We join the Star Flyer at night. Our first sight of her is as we are ferried out into Phuket’s Patong Bay, half a kilometre offshore where she waits glowing in the blackness, her cat’s-cradle rigging ablaze with a thousand lights.

I explore the ship. There is teak, mahogany and brass everywhere, as well as four towering masts – a square-rigged foremast preceding three fore-and-aft rigged masts. The bowsprit nets are a must-do, I note, for sprawling in tomorrow; the bridge is a cavern of glowing screens and radar eyes. Passengers are welcome to step in and watch after asking permission.

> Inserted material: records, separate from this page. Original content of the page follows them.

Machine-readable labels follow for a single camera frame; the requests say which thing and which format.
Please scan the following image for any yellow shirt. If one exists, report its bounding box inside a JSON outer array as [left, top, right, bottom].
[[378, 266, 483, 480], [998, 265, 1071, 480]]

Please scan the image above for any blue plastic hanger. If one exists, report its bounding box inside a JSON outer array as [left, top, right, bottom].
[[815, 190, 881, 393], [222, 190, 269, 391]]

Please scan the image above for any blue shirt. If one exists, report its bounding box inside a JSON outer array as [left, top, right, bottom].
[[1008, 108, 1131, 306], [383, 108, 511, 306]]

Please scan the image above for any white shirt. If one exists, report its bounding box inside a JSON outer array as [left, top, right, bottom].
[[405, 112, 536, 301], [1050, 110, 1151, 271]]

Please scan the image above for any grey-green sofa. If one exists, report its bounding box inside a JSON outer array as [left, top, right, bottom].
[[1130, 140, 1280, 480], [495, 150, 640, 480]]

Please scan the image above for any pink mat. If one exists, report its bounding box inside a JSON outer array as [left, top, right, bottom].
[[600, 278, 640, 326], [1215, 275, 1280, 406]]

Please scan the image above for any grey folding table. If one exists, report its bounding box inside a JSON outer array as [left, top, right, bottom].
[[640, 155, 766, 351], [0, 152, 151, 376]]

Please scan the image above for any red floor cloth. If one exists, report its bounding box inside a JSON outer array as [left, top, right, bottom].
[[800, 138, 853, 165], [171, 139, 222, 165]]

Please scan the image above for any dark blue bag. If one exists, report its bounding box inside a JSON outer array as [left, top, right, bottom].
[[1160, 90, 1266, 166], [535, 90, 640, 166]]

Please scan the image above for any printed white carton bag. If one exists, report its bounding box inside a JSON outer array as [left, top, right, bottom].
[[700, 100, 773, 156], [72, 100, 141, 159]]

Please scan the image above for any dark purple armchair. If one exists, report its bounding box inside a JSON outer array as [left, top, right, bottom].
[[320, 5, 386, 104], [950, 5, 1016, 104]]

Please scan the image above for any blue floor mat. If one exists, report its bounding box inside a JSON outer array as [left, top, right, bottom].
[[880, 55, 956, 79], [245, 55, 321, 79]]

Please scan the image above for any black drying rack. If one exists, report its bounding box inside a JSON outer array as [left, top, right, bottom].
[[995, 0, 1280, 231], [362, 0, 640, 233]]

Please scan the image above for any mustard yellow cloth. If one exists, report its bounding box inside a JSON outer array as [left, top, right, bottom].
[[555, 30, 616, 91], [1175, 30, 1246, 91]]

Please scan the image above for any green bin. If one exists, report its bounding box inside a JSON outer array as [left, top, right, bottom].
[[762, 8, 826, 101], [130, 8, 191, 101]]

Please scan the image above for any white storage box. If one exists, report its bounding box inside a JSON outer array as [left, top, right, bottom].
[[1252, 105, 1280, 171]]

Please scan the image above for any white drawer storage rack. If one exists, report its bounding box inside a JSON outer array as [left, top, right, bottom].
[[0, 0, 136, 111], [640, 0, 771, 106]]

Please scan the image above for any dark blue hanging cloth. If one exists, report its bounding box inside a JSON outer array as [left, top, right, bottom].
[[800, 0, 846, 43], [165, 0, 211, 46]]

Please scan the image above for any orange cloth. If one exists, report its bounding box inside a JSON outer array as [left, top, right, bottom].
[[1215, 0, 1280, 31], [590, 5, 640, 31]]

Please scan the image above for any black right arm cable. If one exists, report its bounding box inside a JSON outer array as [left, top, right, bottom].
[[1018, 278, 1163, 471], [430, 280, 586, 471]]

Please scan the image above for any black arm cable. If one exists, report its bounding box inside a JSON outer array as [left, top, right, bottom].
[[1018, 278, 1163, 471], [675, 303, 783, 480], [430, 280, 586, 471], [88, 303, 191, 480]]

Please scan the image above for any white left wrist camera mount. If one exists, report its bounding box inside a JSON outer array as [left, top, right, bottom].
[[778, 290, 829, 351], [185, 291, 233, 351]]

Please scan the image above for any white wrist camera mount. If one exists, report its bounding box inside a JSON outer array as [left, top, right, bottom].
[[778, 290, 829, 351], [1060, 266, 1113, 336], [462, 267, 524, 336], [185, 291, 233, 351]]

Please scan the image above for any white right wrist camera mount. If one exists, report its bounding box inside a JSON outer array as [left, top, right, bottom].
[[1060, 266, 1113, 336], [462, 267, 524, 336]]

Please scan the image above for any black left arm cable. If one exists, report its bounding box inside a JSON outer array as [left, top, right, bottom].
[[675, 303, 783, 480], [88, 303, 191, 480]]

I discover two small swimming pools, a tranquil library and deck bar that’s already humming, almost literally, as the resident musical maestro on an electric keyboard works out to Rod Stewart’s Sailing. Going below, I find three accommodation decks, with some 83 cabins for 170 passengers. The dining room looks elegant, though not intimidating, and has open, as opposed to allocated, seating.

MULTI-NATIONAL

I spot several passengers toting house-brick-sized novels; a telltale indicator of the German-on-holiday. On closer inspection, the titles of these bildungs roman and airportepics, indeed, are mostly in German. The majority of the Flyer’s passengers on this voyage are from Germany, with the next largest group being British, followed by a scattering of Australians and others. The crew is clearly multinational. Captain Juergen Mueller-Cyran tells me that his 72 men and women are from 19 different countries, with most of the officers being German or Russian. And then there is the flag she sails under – the great ‘port’ of Luxemburg.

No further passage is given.